• [Directions]: Each line of the material must be repeated precisely, with the pictures left out.

• [Information provided]:

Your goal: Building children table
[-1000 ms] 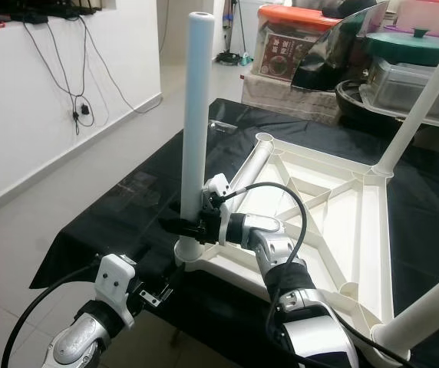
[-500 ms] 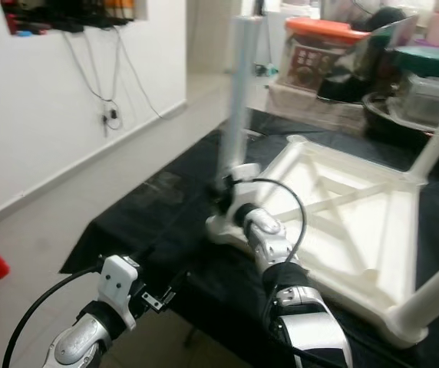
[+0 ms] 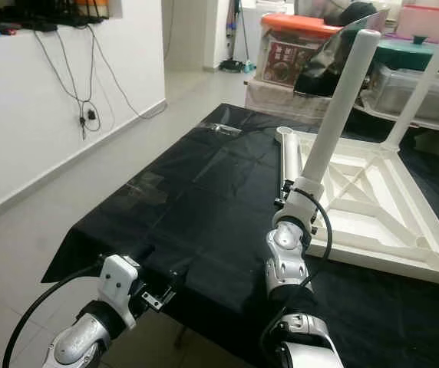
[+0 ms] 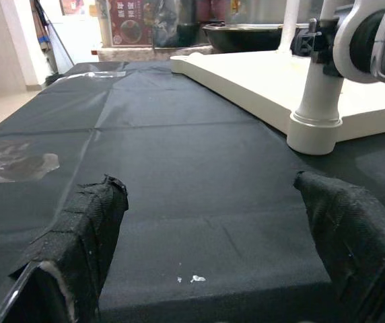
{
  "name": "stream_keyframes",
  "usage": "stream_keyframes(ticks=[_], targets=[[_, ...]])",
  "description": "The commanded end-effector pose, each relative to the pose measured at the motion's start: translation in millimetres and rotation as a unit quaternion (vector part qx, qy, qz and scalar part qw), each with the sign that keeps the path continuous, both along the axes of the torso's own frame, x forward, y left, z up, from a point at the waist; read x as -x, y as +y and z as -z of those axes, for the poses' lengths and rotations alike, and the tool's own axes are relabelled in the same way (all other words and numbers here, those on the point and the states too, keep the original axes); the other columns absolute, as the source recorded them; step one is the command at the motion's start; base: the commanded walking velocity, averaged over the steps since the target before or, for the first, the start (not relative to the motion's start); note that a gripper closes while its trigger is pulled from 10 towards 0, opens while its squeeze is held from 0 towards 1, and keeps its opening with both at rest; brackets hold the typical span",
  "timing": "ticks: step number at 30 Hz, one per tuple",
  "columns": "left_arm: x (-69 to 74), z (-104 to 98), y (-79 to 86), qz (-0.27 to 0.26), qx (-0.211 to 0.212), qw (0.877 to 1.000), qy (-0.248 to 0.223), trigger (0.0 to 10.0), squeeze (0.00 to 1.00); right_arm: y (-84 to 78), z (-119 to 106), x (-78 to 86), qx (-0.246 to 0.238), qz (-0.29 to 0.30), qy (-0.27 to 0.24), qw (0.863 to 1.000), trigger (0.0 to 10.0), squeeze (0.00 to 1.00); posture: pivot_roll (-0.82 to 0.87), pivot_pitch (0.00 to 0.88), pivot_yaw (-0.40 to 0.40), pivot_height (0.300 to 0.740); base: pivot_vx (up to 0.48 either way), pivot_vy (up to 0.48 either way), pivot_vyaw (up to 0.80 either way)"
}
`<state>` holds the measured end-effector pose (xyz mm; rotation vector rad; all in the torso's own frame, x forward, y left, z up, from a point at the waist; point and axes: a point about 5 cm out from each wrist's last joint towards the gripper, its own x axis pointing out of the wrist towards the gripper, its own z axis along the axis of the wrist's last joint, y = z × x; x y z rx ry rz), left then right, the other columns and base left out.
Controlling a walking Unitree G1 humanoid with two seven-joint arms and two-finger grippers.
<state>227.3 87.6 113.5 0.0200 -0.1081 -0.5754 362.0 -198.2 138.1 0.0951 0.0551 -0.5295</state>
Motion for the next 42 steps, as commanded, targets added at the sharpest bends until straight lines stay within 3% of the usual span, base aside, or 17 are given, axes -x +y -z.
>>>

• [Task result]:
Your goal: Building children table
[-1000 ms] 
[-500 ms] 
[+0 ms] 
[+0 ms] 
{
  "name": "stream_keyframes",
  "usage": "stream_keyframes(ticks=[_], targets=[[_, ...]])",
  "description": "The commanded end-effector pose, each relative to the pose measured at the motion's start: translation in millimetres and rotation as a unit quaternion (vector part qx, qy, qz and scalar part qw), each with the sign that keeps the path continuous, both along the axes of the torso's own frame, x forward, y left, z up, from a point at the waist; read x as -x, y as +y and z as -z of those axes, for the poses' lengths and rotations alike, and the tool's own axes are relabelled in the same way (all other words and numbers here, those on the point and the states too, keep the original axes); the other columns absolute, as the source recorded them; step one is the command at the motion's start; base: the commanded walking velocity, averaged over the steps since the target before or, for the first, the start (not relative to the motion's start); note that a gripper closes while its trigger is pulled from 10 towards 0, opens while its squeeze is held from 0 towards 1, and keeps its opening with both at rest; brackets hold the typical span",
  "timing": "ticks: step number at 30 Hz, one per tuple",
  "columns": "left_arm: x (-69 to 74), z (-104 to 98), y (-79 to 86), qz (-0.27 to 0.26), qx (-0.211 to 0.212), qw (0.877 to 1.000), qy (-0.248 to 0.223), trigger (0.0 to 10.0), squeeze (0.00 to 1.00); right_arm: y (-84 to 78), z (-119 to 106), x (-78 to 86), qx (-0.246 to 0.238), qz (-0.29 to 0.30), qy (-0.27 to 0.24), qw (0.863 to 1.000), trigger (0.0 to 10.0), squeeze (0.00 to 1.00); posture: pivot_roll (-0.82 to 0.87), pivot_pitch (0.00 to 0.88), pivot_yaw (-0.40 to 0.40), pivot_height (0.300 to 0.740); base: pivot_vx (up to 0.48 either way), pivot_vy (up to 0.48 either way), pivot_vyaw (up to 0.80 either way)"
}
`<state>` holds the measured end-effector pose (xyz mm; rotation vector rad; all in the torso's own frame, x forward, y left, z up, from a point at the waist; point and axes: a point about 5 cm out from each wrist's last joint towards the gripper, its own x axis pointing out of the wrist towards the gripper, its own z axis along the axis of the wrist's last joint, y = z × x; x y z rx ry rz), left then right, the other columns and base left out.
Controlling a walking Unitree G1 humanoid with two seven-joint arms and two-finger grippers.
<state>227.3 87.6 113.5 0.0200 -0.1081 -0.5754 362.0 -198.2 138.1 0.0951 0.0551 -0.5295</state>
Motion for the next 42 steps, as commanded, targets added at the sharpest bends until straight lines stay within 3% of the usual span, base aside, or 17 are given, axes -x +y -z.
>>>

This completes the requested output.